Listed Building – Grade II
- Official name: Borough Buildings and Borough Hall, Middlegate
- Designated: 17 December 1985
- Reference no.: 1263357

= Hartlepool Borough Hall =

Municipal building in Hartlepool, County Durham, England

Hartlepool Borough Hall is municipal building, which served as the meeting place of the old Hartlepool Borough Council, before it amalgamated with West Hartlepool County Borough Council. It is located on the Headland, Hartlepool in County Durham, England and is a Grade II listed building.

==History==
Hartlepool was an ancient borough, having been given a charter by King John in 1200. It was reformed to become a municipal borough in 1850.

A few years later the council decided to commission a new market hall which could also serve as their headquarters: the site they chose was a street known as Johnny's Close.

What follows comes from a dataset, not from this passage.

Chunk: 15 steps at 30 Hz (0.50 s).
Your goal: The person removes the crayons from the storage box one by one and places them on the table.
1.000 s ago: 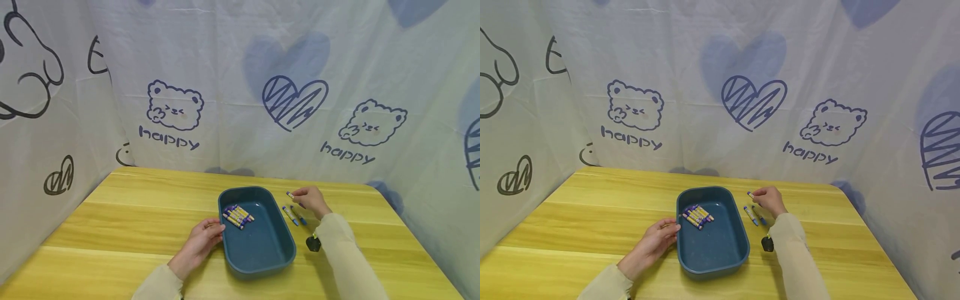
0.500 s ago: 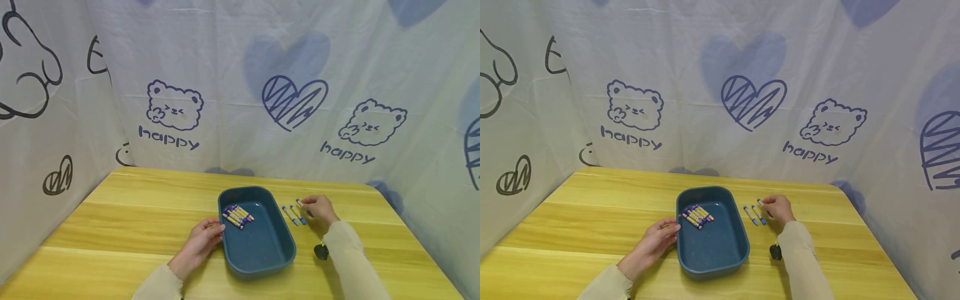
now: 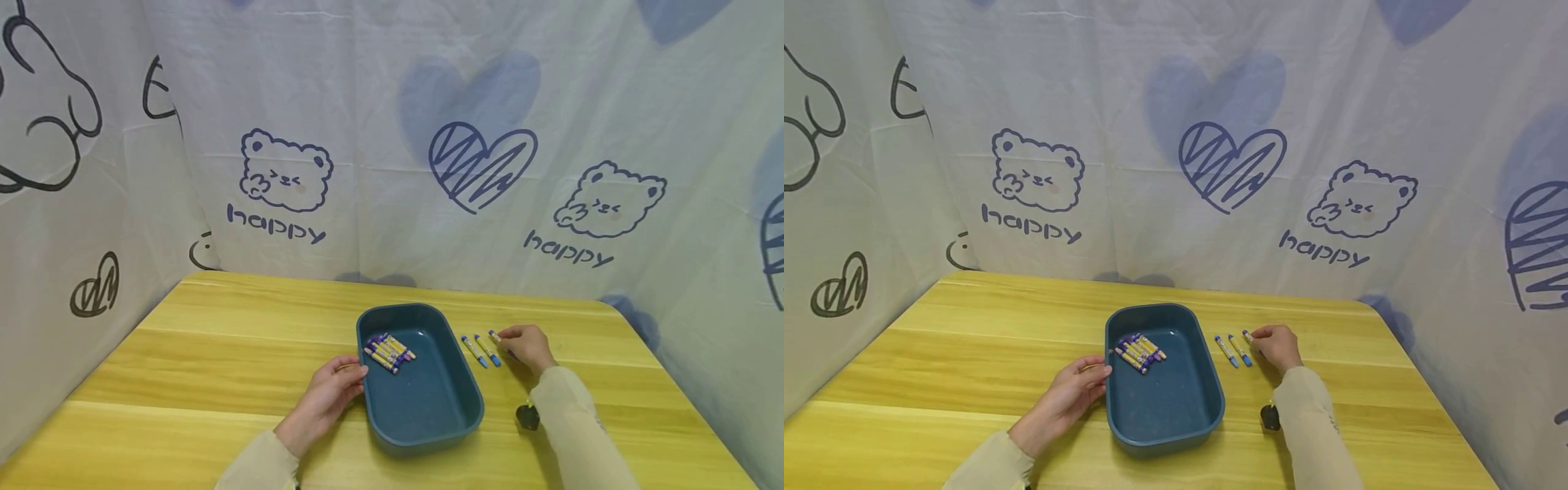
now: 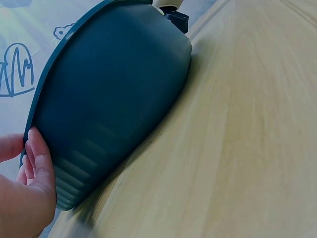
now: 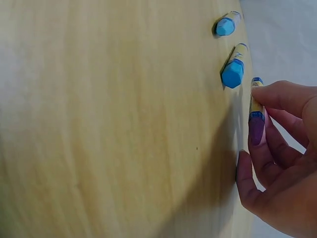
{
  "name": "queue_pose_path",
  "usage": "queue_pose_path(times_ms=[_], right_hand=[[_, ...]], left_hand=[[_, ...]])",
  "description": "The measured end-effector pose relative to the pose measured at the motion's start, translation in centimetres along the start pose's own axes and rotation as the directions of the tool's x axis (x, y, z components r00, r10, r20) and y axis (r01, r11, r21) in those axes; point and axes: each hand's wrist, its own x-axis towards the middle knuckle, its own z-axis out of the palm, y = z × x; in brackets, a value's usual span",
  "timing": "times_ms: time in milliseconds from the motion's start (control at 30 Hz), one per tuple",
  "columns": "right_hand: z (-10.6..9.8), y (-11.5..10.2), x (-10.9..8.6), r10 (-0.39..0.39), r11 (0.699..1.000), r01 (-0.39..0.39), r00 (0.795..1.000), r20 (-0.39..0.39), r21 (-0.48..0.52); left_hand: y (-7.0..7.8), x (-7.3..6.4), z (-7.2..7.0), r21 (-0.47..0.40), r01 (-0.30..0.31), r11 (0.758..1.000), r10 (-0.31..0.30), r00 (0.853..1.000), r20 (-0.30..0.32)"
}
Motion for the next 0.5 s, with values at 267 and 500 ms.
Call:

The foundation stone for the new building was laid on 10 August 1865. It was designed by Charles J. Adams in the Italianate style, built in red brick with stone dressings at a cost of £5,000 and was officially opened by the mayor, James Groves, on 4 October 1866. The design involved a symmetrical main frontage with eleven bays facing onto Middlegate; the central bay featured a three-stage tower with a wide arched opening on the ground floor, two short lancet windows and a medallion containing the borough coat of arms on the first floor and two tall lancet windows on the second floor. The tower was surmounted by a pyramid-shaped roof, a square lantern and a spire. The wings contained doorways with fanlights in the third bays from each end. The other bays in the wings were fenestrated, on the ground floor, with round headed windows and, on the first floor, with two-light round headed windows with colonettes separating the lights and with ornate carvings in the spandrels. Internally, the building accommodated a market hall, a courtroom, a police station and offices for the borough officials. There also were lock-up cells for petty criminals in the rear block.

In 1926, the market hall was converted into a dance hall and re-decorated in an Art Deco style with a proscenium arch. A dedicated council chamber was also established in the building at that time. The building continued to serve as the headquarters of the old Hartlepool Borough Council until 1967, when the council amalgamated with West Hartlepool Borough Council, with the enlarged council based at the old West Hartlepool headquarters at the Municipal Buildings in Church Square.

The borough hall subsequently became an events venue and notable performers have included the singer Morrissey, who appeared there in May 2009. The BBC television programme, Question Time, was also broadcast from the borough hall in October 2016.